Exercise: A line belongs in the answer if it contains "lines"; copy every such line from the entries below.

____

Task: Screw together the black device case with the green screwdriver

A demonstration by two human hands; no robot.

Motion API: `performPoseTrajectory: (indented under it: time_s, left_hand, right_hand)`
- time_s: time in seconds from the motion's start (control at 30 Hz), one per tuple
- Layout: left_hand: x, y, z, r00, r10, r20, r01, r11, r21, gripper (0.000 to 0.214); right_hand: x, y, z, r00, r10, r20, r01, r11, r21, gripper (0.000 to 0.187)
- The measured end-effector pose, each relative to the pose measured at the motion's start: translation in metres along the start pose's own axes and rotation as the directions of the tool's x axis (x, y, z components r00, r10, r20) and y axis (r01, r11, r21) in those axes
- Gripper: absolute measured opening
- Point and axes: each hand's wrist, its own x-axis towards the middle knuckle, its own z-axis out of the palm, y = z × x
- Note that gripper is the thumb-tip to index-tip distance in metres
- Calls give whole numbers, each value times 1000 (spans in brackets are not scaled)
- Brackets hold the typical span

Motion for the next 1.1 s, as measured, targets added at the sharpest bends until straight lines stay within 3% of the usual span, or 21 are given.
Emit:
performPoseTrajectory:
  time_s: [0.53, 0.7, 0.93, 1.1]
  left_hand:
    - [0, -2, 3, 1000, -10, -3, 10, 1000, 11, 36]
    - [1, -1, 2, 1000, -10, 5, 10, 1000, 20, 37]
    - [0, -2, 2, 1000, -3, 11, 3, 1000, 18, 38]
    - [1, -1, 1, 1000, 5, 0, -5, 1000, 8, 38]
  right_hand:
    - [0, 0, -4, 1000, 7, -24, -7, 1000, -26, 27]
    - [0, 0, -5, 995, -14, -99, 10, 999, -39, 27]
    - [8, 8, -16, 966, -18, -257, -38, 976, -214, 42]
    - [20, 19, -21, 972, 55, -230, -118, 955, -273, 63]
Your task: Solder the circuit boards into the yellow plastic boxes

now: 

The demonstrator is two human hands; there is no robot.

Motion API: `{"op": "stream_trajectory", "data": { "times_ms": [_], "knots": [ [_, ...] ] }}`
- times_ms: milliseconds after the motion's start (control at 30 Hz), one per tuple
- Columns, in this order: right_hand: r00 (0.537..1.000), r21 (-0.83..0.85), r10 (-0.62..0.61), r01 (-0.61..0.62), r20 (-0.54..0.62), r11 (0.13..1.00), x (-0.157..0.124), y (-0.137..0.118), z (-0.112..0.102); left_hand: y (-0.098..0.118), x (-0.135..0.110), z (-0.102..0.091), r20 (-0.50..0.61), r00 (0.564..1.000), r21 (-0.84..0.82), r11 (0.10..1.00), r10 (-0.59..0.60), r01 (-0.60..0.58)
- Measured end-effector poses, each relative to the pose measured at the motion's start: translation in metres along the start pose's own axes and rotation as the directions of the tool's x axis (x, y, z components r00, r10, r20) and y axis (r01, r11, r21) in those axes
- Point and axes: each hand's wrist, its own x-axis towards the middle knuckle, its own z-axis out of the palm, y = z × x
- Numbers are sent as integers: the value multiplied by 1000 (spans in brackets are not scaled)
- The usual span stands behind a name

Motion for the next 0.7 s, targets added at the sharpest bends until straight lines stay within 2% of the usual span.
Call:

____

Response area:
Motion for the next 1.1 s, as measured, targets added at the sharpest bends until straight lines stay within 3% of the usual span, or 21 are given.
Motion for the next 0.7 s, targets added at the sharpest bends until straight lines stay within 2% of the usual span.

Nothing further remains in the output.